Fig. 3 — Predicted intensity ratings in Experiment 1 for congruent, neutral, and non-congruent contexts by face intensity (− 0.5 = low, 0 = intermediate, 0.5 = high) for adolescents, adults, and children with emotion labels provided. Predicted ratings reflect posterior samples calculated from generalized, multi-level Bayesian regression. Error bars represented 95% credible intervals (meaning that for each interval, there is a 95% probability the true mean intensity rating for the corresponding age group and stimulus intensity level falls within the depicted range). Note that error bars cannot be used to determine reliability because they reflect within- and between-subject variation, whereas reliability of fixed-effect coefficients controlled for between-subject variation

Hypothesis #2: Younger Children’s Perceived Intensity of Emotions Will Be More Influenced by Context Than Adolescents or Adults

As noted above, all three age groups rated faces as more intense in congruent contexts than in incongruent contexts. However, children demonstrated a stronger contextual congruency effect than adolescents (md = 0.180; CI₉₅ = [0.123, 0.242], Bayesian-p < .001) or adults (md = 0.154; CI₉₅ = [0.072, 0.234], Bayesian-p < .001). Adolescents and adults, on the other hand, showed comparable congruency-related differences in intensity ratings (md = 0.026; CI₉₅ = [− 0.051, 0.095], Bayesian-p = .472; see Fig. 3).

Summary of Experiment 1

Participants interpreted others’ emotions to be of higher intensity when facial movements were congruent with contextual information. This effect was greater for children compared to adolescents and adults, suggesting that context exerts an especially strong influence on the way children perceive emotions.

Experiment 2: Does the Presence of Verbal Labels Influence the Intensity of Perceived Emotion?
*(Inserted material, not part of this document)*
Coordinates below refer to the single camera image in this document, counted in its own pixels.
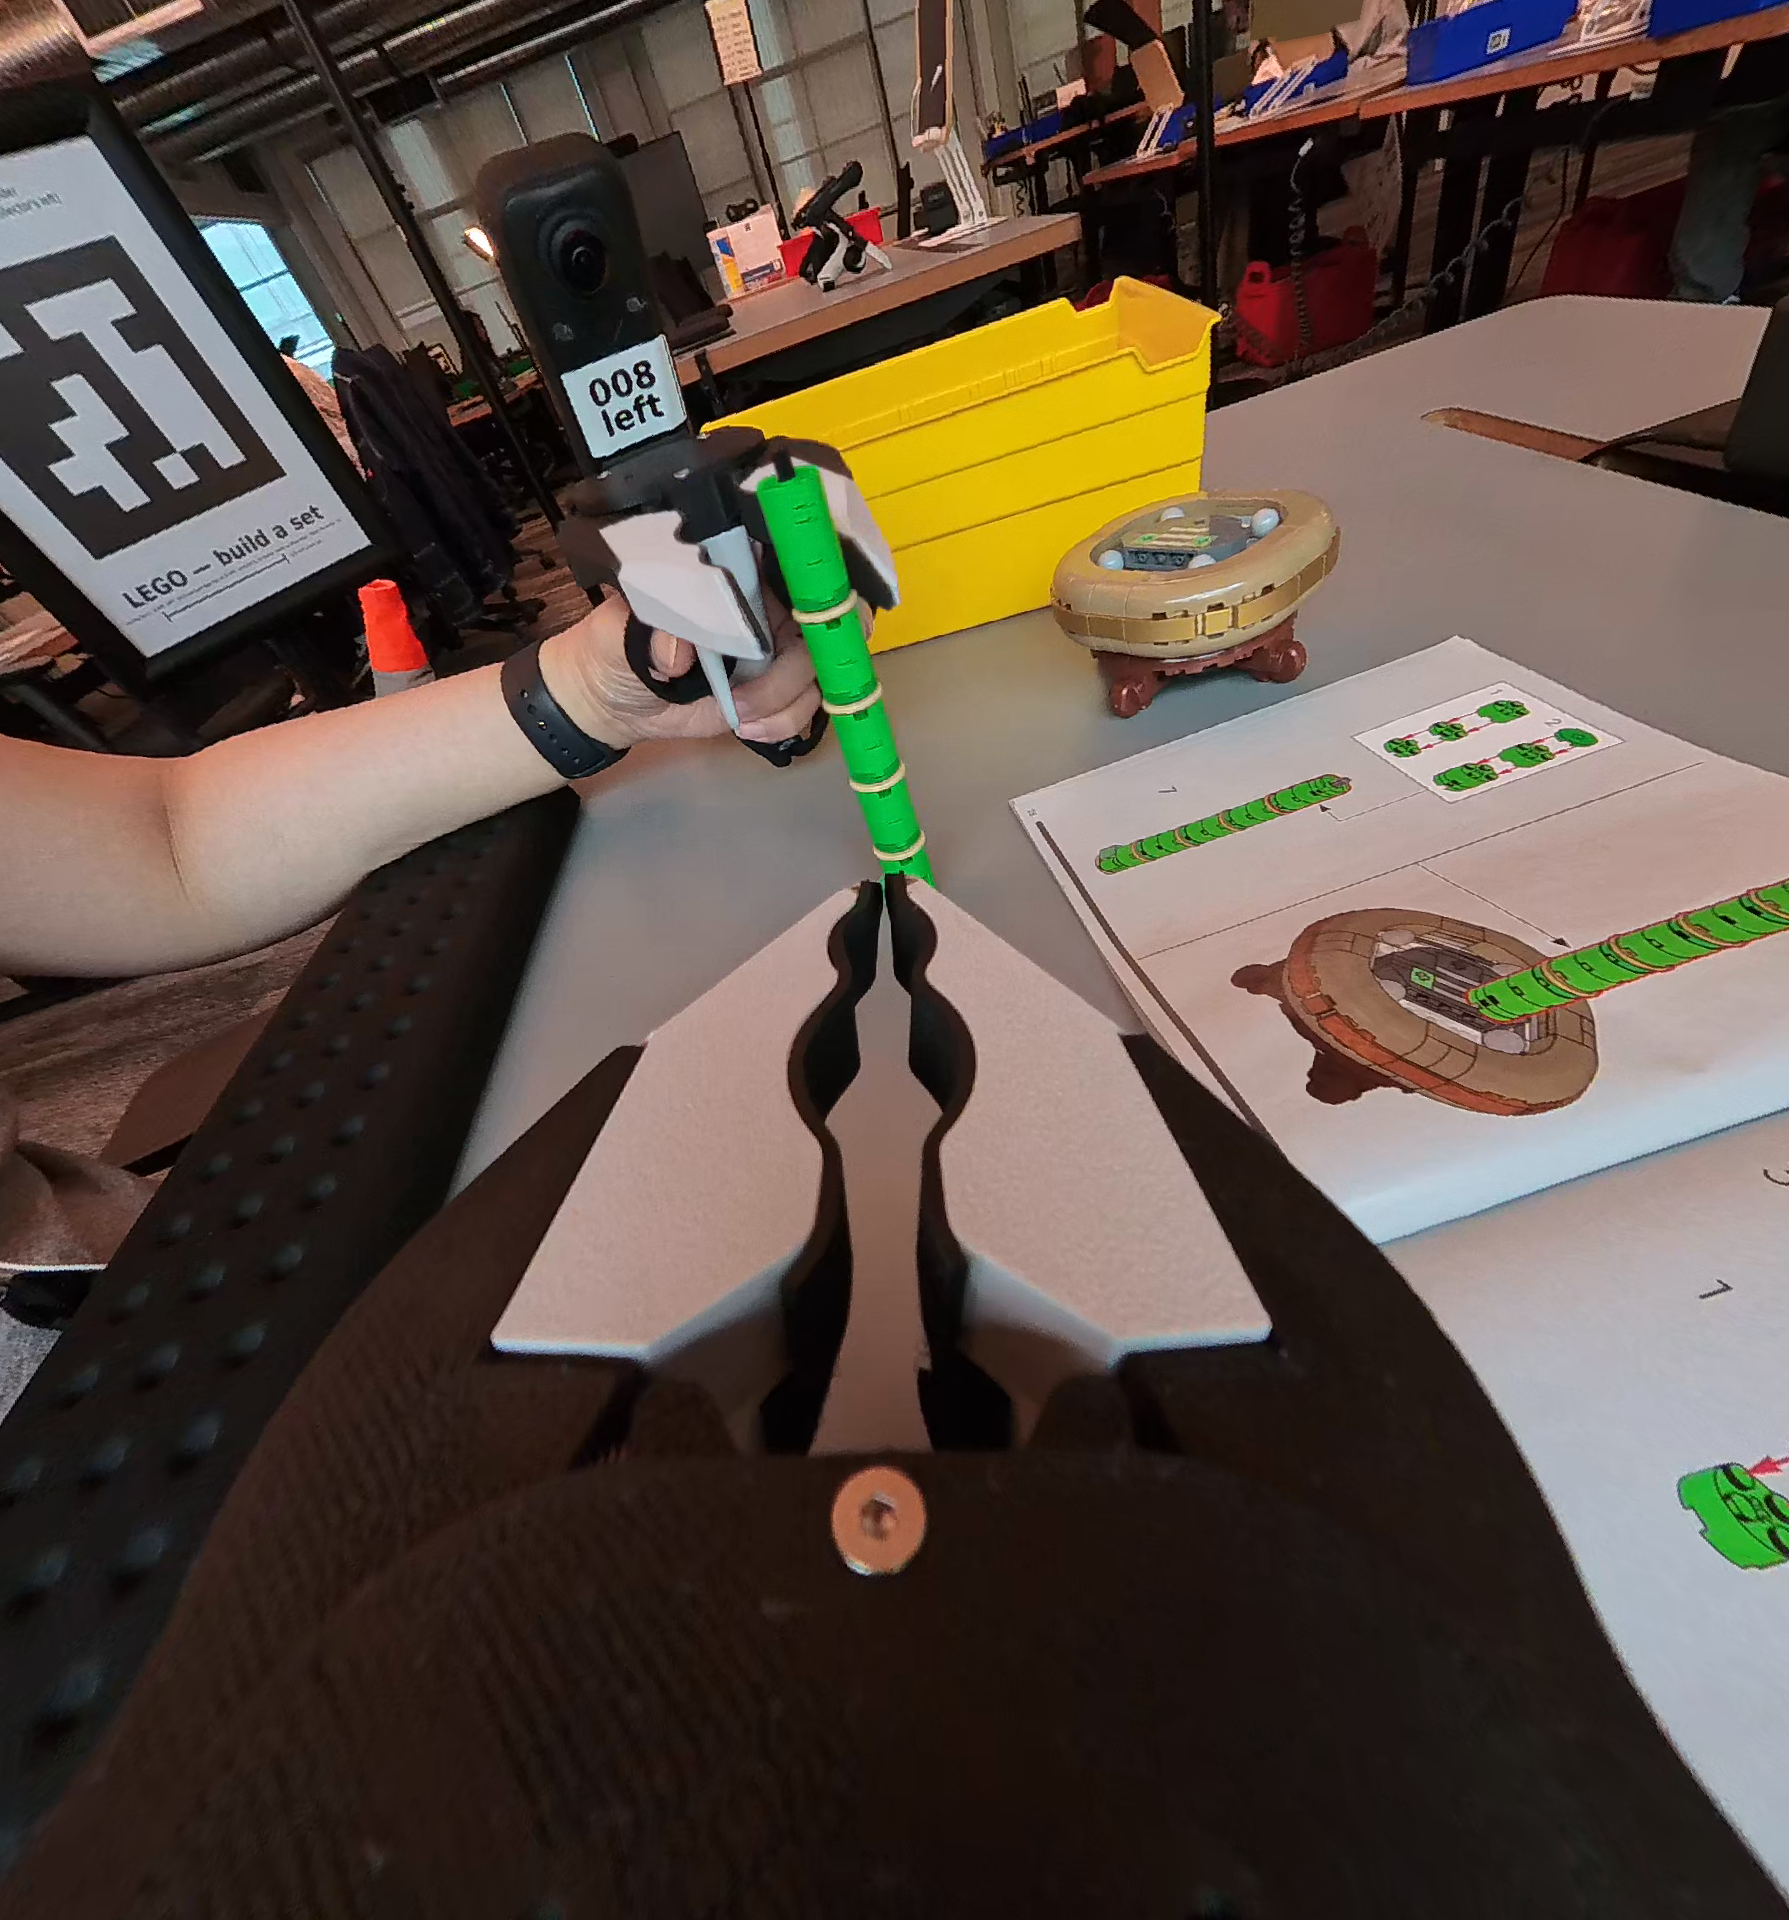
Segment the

Much research activity in affective science concerns the role of language and labeling in emotion reasoning. In Experiment 1, participants’ intensity ratings were anchored to a specific emotion label, as they rated intensity on a scale that ranged from “not at all angry/disgusted/sad/scared” to “extremely angry/disgusted/sad/scared.” Thus, participants’ intensity ratings were influenced by the categorical labels we supplied, even if the participant did not feel the individual in the image was actually experiencing that emotion. To inform our understanding of the impact of emotion labels on this task, Experiment 2 was conducted without the use of any specific emotion words. At the completion of the task, we asked participants to provide their own labels for the stimuli to get a sense of how similarly participants construed the stimuli (these analyses were not part of our a priori hypotheses but are reported in the Supplemental Material, see Supplementary Tables 1 and 2).